USN: Bruxelles soutient Tshisekedi, mais sous condition






Réunie lundi 8 février à Bruxelles, lors d’une réunion de travail bilatérale avec le Haut Représentant de l’Union européenne (UE), la Vice-Première ministre et Ministre des Affaires européennes, Sophie Wilmès a assuré que leur soutien à la République Démocratique du Congo(RDC) restait ”très active” quand il s’agit de soutenir en RDC le respect des droits humains, la lutte contre la corruption ainsi que la lutte contre l’impunité.

A l’en croire, la Belgique soutient le président Tshisekedi dans ses efforts visant à dégager une ”nouvelle dynamique” politique en RDC. Par contre, ce soutien, est conditionné au respect de la Constitution, à l’aboutissement de réformes bénéficiant à la population congolaise mais aussi à la préparation adéquate du scrutin de 2023.

L’UE entre soutien et inquiétudes

La Belgique étant préoccupée par les élections en 2023, prévient Tshisekedi qui, depuis samedi, assure la présidence de l’Union Africaine. Parmi les dossiers qui nécessitent une attention particulière, une réforme de la Commission électorale nationale indépendante (CENI) visant à la préparation adéquate du scrutin mais aussi la réforme du secteur de la sécurité.

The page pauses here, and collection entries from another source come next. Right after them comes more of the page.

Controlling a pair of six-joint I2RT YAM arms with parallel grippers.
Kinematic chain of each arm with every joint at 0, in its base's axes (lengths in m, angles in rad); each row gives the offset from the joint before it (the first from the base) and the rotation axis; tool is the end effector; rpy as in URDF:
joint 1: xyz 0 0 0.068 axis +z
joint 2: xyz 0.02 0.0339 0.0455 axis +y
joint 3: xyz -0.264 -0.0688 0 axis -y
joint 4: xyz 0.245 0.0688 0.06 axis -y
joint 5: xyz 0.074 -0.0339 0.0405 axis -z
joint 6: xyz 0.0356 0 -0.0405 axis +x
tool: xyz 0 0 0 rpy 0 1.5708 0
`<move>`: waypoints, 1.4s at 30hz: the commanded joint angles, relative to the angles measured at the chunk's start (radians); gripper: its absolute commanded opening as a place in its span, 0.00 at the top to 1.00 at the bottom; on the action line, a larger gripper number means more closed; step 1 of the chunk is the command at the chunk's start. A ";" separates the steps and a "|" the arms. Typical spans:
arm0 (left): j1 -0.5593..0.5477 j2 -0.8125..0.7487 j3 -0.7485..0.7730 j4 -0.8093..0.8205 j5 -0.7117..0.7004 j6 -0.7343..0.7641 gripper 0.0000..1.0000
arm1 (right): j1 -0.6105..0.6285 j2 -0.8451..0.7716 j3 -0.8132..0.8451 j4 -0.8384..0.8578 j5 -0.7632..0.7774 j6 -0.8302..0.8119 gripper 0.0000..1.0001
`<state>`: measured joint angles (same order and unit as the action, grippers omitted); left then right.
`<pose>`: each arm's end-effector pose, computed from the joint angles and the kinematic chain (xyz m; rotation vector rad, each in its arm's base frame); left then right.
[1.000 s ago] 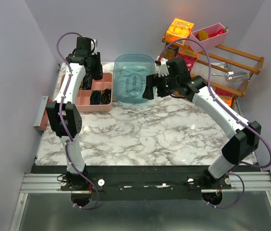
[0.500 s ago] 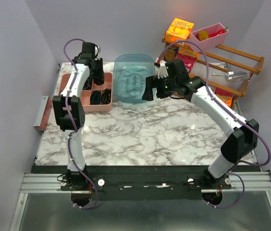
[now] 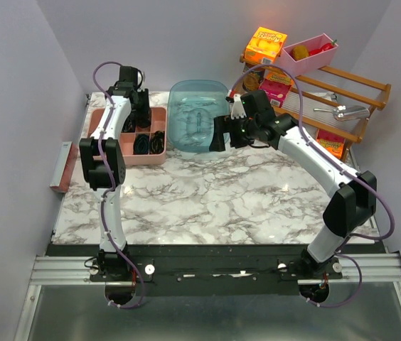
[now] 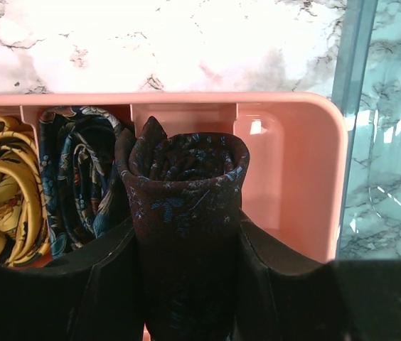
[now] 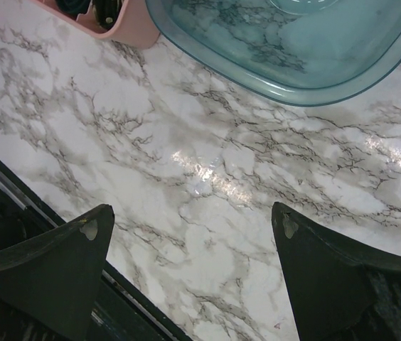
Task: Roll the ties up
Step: Place the tie in the storage box.
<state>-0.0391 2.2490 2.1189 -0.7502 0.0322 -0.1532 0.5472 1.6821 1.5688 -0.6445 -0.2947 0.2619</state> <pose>0.5057 -0.0209 0.2623 -0.1258 2.4512 -0.1241 0.3175 0.2055 0.3335 -0.4938 2.3578 0.7353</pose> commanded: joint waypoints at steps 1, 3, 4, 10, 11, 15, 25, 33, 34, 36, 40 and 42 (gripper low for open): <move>0.007 0.041 0.019 0.022 -0.008 0.012 1.00 | -0.007 0.021 0.005 0.003 -0.021 0.008 0.00; 0.005 0.049 0.013 0.029 -0.006 0.011 1.00 | -0.007 0.024 0.005 0.003 -0.021 0.008 0.00; 0.007 0.055 0.012 0.029 -0.009 0.011 1.00 | -0.007 0.025 0.004 0.003 -0.021 0.007 0.00; 0.007 0.081 0.007 0.031 -0.025 0.009 1.00 | -0.007 0.025 -0.004 0.003 -0.024 0.010 0.00; 0.007 0.083 0.003 0.031 -0.025 0.009 1.00 | -0.007 0.025 -0.006 0.003 -0.024 0.010 0.00; 0.005 0.096 -0.008 0.034 -0.025 0.006 1.00 | -0.006 0.027 -0.003 0.003 -0.026 0.008 0.00; 0.004 0.130 -0.019 0.023 -0.064 0.006 1.00 | -0.007 0.030 -0.003 -0.003 -0.021 0.004 0.00; 0.005 0.101 -0.036 0.022 -0.078 0.009 0.71 | -0.009 0.030 0.010 -0.007 -0.021 0.003 0.00; 0.005 0.097 -0.034 0.023 -0.080 0.004 0.69 | -0.009 0.028 0.011 -0.007 -0.021 0.002 0.00; 0.005 0.080 -0.034 0.025 -0.084 -0.002 0.54 | -0.009 0.028 0.013 -0.009 -0.020 0.003 0.00; 0.007 0.040 -0.051 0.043 -0.091 -0.019 0.27 | -0.009 0.024 0.011 -0.011 -0.018 0.003 0.00; 0.007 0.020 -0.062 0.052 -0.097 -0.026 0.23 | -0.009 0.022 0.010 -0.011 -0.018 0.003 0.00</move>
<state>-0.0414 2.3280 2.0945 -0.7017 -0.0120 -0.1677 0.5472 1.7027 1.5688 -0.6453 -0.3019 0.2642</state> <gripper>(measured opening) 0.705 0.997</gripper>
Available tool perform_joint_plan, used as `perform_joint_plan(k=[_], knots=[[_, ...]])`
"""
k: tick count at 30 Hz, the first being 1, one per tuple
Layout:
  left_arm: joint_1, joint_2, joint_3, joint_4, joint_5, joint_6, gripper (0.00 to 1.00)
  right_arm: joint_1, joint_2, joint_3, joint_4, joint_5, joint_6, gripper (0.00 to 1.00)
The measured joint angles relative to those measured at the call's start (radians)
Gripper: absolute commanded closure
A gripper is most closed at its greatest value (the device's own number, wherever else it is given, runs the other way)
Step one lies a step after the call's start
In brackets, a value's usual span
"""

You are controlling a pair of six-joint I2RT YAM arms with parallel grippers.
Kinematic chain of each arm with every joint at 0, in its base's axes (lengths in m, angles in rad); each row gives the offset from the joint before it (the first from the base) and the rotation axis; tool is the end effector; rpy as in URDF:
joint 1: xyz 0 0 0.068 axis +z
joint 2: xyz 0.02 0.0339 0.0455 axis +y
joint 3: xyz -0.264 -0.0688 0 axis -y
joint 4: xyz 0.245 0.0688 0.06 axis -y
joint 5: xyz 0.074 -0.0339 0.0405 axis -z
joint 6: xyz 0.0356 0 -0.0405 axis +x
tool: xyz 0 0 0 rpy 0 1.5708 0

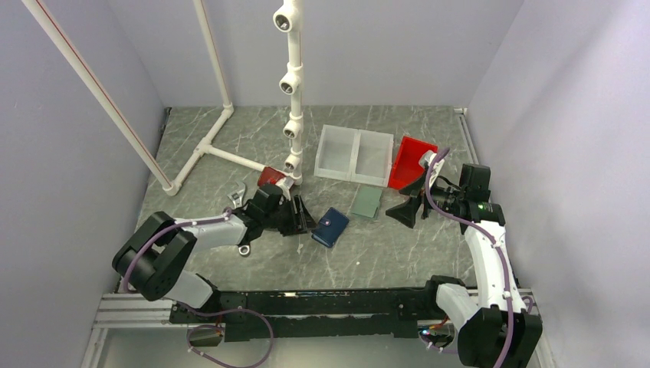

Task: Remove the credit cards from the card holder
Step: Open the card holder at the center of the board.

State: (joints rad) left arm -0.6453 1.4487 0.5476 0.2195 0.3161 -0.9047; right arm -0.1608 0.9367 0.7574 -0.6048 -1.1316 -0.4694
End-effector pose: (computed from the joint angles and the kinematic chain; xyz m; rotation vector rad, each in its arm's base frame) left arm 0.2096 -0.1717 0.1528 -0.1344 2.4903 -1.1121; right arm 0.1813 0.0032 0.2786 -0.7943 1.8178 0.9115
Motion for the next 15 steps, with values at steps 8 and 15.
perform_joint_plan(k=[8,15], knots=[[0.000,0.053,0.028,0.008,0.021,0.005,0.48,0.017,0.002,0.000,-0.004,0.001,-0.010,0.00],[-0.014,0.010,0.044,-0.038,0.016,0.022,0.37,0.034,0.063,0.027,-0.055,0.000,-0.038,0.00]])
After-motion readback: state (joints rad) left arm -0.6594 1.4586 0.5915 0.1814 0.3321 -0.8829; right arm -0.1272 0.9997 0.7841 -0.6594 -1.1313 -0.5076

« La Belgique est très active quand il s’agit de soutenir en RDC le respect des droits humains, la lutte contre la corruption ainsi que la lutte contre l’impunité. En ce qui concerne ce dernier point, notre pays en appelle à une plus grande implication de l’UE en RDC, notamment dans la réforme du secteur de la sécurité. Cet engagement européen est d’autant plus important que la MONUSCO, la mission des Nations unies en République démocratique du Congo, procède à un retrait progressif. »

Relations entre l’Europe et l’Afrique

Toute en gardant son rôle de médiateur en cas de conflit et de facilitateur, la Belgique souhaite que les relations entre UE et l’Afrique soient revitalisées afin que l’europe puisse mieux appréhender certaines considérations ou priorités africaines .

« La Belgique a toujours soutenu l’Union africaine dans son rôle de médiateur en cas de conflit et de facilitateur, sur le terrain, dans les processus de paix. Ce fut également le cas au cours du mandat que nous venons de terminer au sein du Conseil de sécurité des Nations unies. La Belgique souhaite que les relations de l’UE avec l’Afrique soient revitalisées afin que l’Europe puisse mieux prendre en considération les priorités africaines. »

La Vice-Première ministre et le Haut représentant Borrel ont, pour finir discuté, de la nouvelle stratégie de l’Union européenne à l’égard du Sahel où la Belgique soutient l’élaboration d’un « pacte politique » entre l’UE et les pays du G5.